The Simple Joys of Web-Scale Identifiers
<aside>Second post of the day is quite a record for me but this one isn't about microformats so you can probably look away now...<aside>
This post is partly a response to Tom's post about URLs and partly the result of conversations with Matthew Wood, Chris Sizemore and John O'Donovan on our recent jaunt to Linked Data Planet. Now I think that most of our department would agree with Tom. After all we've been having these conversations for a few years now and when it comes to URL design we're standing on the shoulders of giants.
When you're building anything it's always good to admit that cleverer people than you or I (or even Tom) came before. In the case of the web those people gave us HTTP and HTTP is stateless. It's the whole beauty of the web: everyone, everywhere gets the same thing from the same place. The moment you pick a fight with this design you're probably gonna get beat.
So, like I say I agree with the four Linked Data rules but I'd like to try to add a fifth: if possible don't reinvent other people's web identifiers. By web identifiers I mean those fragments of URLs that uniquely identify a resource within a domain. So in the case of the MusicBrainz entry for The Fall (http://musicbrainz.org/artist/d5da1841-9bc8-4813-9f89-11098090148e.html) that'll be d5da1841-9bc8-4813-9f89-11098090148e.
The last time we updated the /music site we made this mistake (kind of unavoidable at the time). Even though we linked our data to MusicBrainz we minted new identifiers for artists. So The Fall became http://www.bbc.co.uk/music/artist/jb9x/ where jb9x was the identifier. But jb9x doesn't exist anywhere outside of /music. We'll (hopefully) never make that mistake again.
When we first partnered with MusicBrainz the big attraction was 2 fold:
- stable web-scale identifiers
- liberal data licensing - no separate deals to reuse data in APIs etc
So when the next version of /music goes live you'll see: http://www.bbc.co.uk/music/artists/d5da1841-9bc8-4813-9f89-11098090148e and the world will hopefully be a slightly better place.
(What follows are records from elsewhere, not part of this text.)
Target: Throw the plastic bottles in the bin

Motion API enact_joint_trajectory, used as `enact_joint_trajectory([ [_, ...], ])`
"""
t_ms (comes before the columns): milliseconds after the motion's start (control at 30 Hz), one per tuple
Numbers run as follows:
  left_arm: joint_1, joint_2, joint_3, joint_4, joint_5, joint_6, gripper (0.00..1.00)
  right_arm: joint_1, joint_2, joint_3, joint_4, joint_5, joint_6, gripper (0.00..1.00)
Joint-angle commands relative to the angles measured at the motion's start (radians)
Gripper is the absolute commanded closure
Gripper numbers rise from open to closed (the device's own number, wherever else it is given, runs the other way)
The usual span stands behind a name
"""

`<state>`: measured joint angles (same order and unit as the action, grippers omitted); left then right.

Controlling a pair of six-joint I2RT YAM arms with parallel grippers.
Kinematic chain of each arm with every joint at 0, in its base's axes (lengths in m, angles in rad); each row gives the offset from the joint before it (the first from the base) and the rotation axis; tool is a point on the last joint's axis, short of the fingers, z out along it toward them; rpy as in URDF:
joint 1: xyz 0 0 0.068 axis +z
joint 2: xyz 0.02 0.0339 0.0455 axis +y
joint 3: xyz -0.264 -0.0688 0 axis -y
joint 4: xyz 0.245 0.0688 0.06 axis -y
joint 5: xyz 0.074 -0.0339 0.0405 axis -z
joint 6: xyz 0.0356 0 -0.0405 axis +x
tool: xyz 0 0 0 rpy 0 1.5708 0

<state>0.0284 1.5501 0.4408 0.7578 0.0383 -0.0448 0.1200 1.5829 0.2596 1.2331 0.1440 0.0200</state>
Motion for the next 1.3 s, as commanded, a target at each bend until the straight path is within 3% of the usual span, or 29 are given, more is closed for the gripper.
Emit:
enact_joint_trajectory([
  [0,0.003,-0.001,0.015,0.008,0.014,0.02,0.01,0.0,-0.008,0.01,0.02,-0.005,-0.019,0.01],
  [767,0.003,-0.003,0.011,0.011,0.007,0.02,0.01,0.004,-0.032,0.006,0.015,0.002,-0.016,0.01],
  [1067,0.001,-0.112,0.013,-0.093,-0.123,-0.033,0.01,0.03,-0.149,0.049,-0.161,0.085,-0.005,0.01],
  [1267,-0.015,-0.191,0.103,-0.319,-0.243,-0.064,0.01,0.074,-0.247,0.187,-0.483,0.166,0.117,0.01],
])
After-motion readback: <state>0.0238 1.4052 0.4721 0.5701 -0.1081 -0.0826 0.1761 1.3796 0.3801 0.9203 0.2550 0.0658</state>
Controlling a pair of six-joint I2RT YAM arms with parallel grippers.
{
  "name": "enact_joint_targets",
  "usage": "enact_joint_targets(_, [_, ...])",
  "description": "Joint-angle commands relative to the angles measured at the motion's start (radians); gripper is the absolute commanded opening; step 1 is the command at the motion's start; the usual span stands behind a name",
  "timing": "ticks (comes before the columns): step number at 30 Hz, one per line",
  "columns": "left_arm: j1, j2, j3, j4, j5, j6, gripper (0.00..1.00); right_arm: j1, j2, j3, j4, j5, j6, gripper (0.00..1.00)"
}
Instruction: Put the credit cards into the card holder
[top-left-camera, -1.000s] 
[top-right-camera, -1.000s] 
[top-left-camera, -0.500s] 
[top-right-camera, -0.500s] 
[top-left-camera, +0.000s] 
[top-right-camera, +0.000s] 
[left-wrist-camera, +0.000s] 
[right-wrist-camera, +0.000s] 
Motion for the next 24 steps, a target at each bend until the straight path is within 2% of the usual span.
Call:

Now I can already hear my old mentor saying:
Michael noooo! URIs are just identifiers for resources. They shouldn't reflect the taxonomy of the site. The resource should define it's relationships to other resources not the URI. Call them anything you like but just keep them stable.
With which I also mostly agree but - if bbc.co.uk/programmes tagged content with the same vocabulary as bbc.co.uk/news we'd be able to cross promote news stories from programmes and programmes from news stories by sharing APIs not databases. Tie this into personalisation and the power goes logarithmic. Read six articles on reconstruction in Iraq? Then you might like this Panaroma programme.
But if the vocabulary used to tag programmes and news was web-scale then The Times, The New York Times, Fox News etc (or someone in between) could start to aggregate stories around a shared sense of topic. This is what Chris' recent post on using wikipedia / dbpedia as a controlled vocabulary begins to hint at. It's like Yahoo! Term Extraction or Open Calais except the terms returned are web native or web-scale identifiers if you will.
So what's the practical benefit: well because the new /music URLs will be based on MusicBrainz identifiers and because /music will be interlinked with /programmes and because the Last.fm API speaks in MusicBrainz identifiers Patrick can spend a weekend at Mashed making something that takes your Last.fm user name, extracts your favourite artists, ties them to /music and recommends BBC programmes. Which is a pretty good hack.
Taking another example for those who wish to stalk Tom Scott. His blog is at derivadow.com which is also his OpenID, you'll find his delicious account at del.icio.us/derivadow, his tweets at twitter.com/derivadow and if you want to hire him he's at www.linkedin.com/in/derivadow on LinkedIn. So derivadow is a web-scale identifier for Tom. It's not as strong or as powerful as a set of RDF linked URIs but if you wanna aggregate Tom-ness it's a pretty good starting point. Sadly I can't find him anywhere on Last.fm but that's possibly a godsend.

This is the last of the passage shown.